Someone analysing very long documents or codebases

Claude Opus 4.7

Larger 1M window fits more in one prompt.

A team with data-privacy or self-hosting needs

DeepSeek R1

Open weights let you run it on your own hardware; Claude Opus 4.7 is API-only.

Anyone whose priority is long-running agentic coding workflows

Claude Opus 4.7

It is specifically built for that.

Anyone whose priority is open-weight reasoning model

DeepSeek R1

That is its strongest area.

An enterprise with regional data-residency rules

Claude Opus 4.7 or DeepSeek R1

Origin (US vs China) affects where data is processed and which compliance regime applies — check the provider's terms for your region.

Claude Opus 4.7: where it fits

The agentic-coding-focused Opus that traded some long-context recall for long-run reliability. Released April 2026 by Anthropic, it is built for long-running agentic coding workflows, precise instruction following, task budgets and effort tiers, and large-codebase operation.

Its trade-offs are real: long-context recall regressed vs 4.6, and superseded by Opus 4.8. At $5 in / $25 out per million tokens, it sits in the premium price band.

DeepSeek R1: where it fits

The open-weight reasoning model that reset price expectations in early 2025. Released 2025 by DeepSeek, it is built for open-weight reasoning model, transparent chain-of-thought, low cost, and strong maths and code.

Its trade-offs: older than V4, smaller 128K context, and text/code focused. At $0.55 in / $2.19 out per million tokens, it sits in the budget price band.

The bottom line for this matchup

The defining split here is open vs. closed. DeepSeek R1 gives you weights you control — self-host it, fine-tune it, keep data in-house, pay only for hardware. Claude Opus 4.7 gives you a managed, always-updated API with no infrastructure to run. Teams with GPUs, privacy requirements, or huge volume often favour the open model; teams that want zero ops and the latest capabilities favour the closed one. Capability is close enough that this operational question, not the benchmark, usually decides it.

Want both Claude Opus 4.7 and DeepSeek R1 without two subscriptions? LumiChats gives you these plus 40+ models under one ₹69/day pass (about $1/day) — draft with one, cross-check with the other.

See pricing

Frequently asked questions

Is Claude Opus 4.7 or DeepSeek R1 better for coding?

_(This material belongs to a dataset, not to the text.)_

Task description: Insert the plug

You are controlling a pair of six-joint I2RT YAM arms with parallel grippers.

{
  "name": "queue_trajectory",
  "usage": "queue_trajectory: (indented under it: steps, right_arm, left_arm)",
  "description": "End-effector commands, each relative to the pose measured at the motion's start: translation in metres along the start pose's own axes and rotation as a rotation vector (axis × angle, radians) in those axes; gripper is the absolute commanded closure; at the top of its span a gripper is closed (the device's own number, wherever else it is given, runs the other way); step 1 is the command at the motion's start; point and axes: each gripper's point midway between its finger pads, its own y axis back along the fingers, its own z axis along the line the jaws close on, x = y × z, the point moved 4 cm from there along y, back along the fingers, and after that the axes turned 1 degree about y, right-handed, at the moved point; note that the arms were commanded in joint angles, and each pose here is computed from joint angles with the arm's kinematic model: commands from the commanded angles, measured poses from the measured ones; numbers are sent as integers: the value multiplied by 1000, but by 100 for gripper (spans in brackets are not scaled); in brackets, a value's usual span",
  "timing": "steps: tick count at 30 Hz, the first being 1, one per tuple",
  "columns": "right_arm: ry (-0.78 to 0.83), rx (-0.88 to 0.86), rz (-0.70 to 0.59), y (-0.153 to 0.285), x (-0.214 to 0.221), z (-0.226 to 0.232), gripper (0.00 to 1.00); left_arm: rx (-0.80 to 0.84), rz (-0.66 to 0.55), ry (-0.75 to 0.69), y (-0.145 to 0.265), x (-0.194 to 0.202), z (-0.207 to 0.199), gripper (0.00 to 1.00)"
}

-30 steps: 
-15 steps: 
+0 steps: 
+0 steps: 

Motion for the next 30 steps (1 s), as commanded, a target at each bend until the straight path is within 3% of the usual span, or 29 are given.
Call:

Public SWE-Bench figures are not available for either model, so the honest test is your own repository — run an identical real bug through both. By design, Claude Opus 4.7 leans toward long-running agentic coding workflows while DeepSeek R1 leans toward open-weight reasoning model, and that positioning usually predicts which feels better on your codebase.

Which is cheaper, Claude Opus 4.7 or DeepSeek R1?

DeepSeek R1 is open-weight, so self-hosting means no per-token fee (you pay for hardware instead), while Claude Opus 4.7 is API-metered at $5/$25 per 1M tokens. For most teams without GPUs, the API model is cheaper to start; at very high volume, self-hosting can win.

Which has the bigger context window?

Claude Opus 4.7 — 1M vs 128K, about 7.8× larger. Useful only if the model actually reasons over the full window, which not all do.

Can I use both Claude Opus 4.7 and DeepSeek R1 together?

Yes — a multi-model platform like LumiChats gives you Claude Opus 4.7, DeepSeek R1 and 40+ others under one ₹69/day pass (about $1/day), so you can draft with one and cross-check with the other instead of buying two subscriptions.

Which is newer, Claude Opus 4.7 or DeepSeek R1?

Claude Opus 4.7 — released April 2026, about 15 months after DeepSeek R1.

Related comparisons

Specifications and benchmarks reflect publicly reported figures as of June 2026 and may change as providers release updates. Always verify on your own workload.